A vampire who was emphatically not a Black Ribboner.
And who had shown a considerable amount of— interest in Mildred.
She'd looked him up in the Almanak de Gothick in the Palace library. Under "Hobbies" was "Pursuing adventurous young ladies over the age of seventeen who look good in a nightdress."
This was not reassuring.
Mildred, who had plenty of time to think while the gown was pinned and tucked and shortened around her, finally decided to err on the side of caution and take a little something along that might discourage the gentleman, should she need to. Garlic and holy symbols were out. They were a bit too obvious, and if the ambassador's intentions were honourable, this might insult him. A memory of some wise advice from her grandmother prompted her to examine the handbag that went with the dress. She reckoned it was about the right size, and had nipped into her room for a few moments.
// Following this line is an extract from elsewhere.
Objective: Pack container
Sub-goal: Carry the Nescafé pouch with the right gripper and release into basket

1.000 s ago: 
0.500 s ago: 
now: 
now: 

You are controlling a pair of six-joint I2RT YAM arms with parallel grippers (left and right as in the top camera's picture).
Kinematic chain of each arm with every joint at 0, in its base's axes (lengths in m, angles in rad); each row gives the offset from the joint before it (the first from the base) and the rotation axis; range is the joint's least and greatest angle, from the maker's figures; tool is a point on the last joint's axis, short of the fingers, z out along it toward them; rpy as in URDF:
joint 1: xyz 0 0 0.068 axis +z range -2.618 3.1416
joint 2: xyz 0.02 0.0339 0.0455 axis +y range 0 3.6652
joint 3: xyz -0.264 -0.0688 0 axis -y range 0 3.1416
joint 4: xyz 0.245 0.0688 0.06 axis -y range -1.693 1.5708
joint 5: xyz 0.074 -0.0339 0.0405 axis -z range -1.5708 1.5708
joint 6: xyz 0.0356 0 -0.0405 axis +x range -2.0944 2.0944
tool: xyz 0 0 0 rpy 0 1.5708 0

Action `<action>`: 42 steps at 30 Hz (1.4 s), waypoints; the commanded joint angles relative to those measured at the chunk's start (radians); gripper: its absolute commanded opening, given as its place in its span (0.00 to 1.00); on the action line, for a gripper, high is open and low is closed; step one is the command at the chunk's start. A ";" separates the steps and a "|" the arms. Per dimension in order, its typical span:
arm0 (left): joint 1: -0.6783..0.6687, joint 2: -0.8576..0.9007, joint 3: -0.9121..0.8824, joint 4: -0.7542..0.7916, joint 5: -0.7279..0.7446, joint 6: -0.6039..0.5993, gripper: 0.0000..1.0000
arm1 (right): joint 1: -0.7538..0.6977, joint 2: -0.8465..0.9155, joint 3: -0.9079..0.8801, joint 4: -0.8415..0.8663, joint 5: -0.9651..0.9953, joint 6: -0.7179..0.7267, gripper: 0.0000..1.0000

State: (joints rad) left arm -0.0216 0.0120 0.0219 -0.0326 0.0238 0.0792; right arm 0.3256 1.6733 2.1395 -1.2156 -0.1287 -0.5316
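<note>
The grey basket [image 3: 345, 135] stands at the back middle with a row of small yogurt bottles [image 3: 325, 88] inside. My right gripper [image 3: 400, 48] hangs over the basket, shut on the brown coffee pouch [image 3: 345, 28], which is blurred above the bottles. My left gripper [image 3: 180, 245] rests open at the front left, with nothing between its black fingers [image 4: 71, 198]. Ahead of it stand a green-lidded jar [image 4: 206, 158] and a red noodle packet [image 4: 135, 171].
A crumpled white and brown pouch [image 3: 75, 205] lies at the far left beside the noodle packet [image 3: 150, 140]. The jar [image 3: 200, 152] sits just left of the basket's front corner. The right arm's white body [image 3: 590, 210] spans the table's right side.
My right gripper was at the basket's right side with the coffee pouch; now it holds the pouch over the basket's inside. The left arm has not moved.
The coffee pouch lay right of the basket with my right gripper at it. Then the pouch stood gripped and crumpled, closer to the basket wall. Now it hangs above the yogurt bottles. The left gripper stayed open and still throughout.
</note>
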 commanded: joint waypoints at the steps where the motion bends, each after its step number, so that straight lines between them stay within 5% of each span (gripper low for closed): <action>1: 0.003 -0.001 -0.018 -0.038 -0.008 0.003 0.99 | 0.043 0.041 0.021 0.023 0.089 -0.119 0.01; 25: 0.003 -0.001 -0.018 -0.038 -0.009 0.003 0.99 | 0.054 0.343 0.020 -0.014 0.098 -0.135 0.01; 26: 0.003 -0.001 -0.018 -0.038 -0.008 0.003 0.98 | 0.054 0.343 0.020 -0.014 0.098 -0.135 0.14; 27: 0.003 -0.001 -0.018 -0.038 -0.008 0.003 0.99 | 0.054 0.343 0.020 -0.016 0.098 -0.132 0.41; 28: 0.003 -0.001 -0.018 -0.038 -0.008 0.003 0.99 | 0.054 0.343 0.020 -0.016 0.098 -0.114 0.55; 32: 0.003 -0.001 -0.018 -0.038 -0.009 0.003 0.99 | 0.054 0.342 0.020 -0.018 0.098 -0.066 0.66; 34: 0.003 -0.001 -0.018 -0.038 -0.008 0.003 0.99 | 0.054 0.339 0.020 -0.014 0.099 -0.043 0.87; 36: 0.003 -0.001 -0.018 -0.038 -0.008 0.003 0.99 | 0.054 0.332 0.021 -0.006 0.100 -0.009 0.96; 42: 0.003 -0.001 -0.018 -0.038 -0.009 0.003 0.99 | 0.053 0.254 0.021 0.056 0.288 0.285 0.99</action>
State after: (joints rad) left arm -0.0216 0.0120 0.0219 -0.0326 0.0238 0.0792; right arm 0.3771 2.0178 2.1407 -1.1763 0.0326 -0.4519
The handbag now hung with a reassuring weight from Mildred's arm. Hopefully, she wouldn't need it.
Count de Magpyr turned back to Mildred, and the butterflies in her stomach underwent a population explosion. He smiled and held out his arm to her.
Mildred breathed in deeply and took his arm. Right, she thought, you can do this. It's pretty simple. You just walk up to them and say; "Good evening Mr or Mrs So and so, may I present His Excellency Count Karl de Magpyr of the Uberwaldian Embassy. Then you tell the Count who they are, and what they do. They'll probably be too engrossed in trying to sell him something to care about you. Yeah.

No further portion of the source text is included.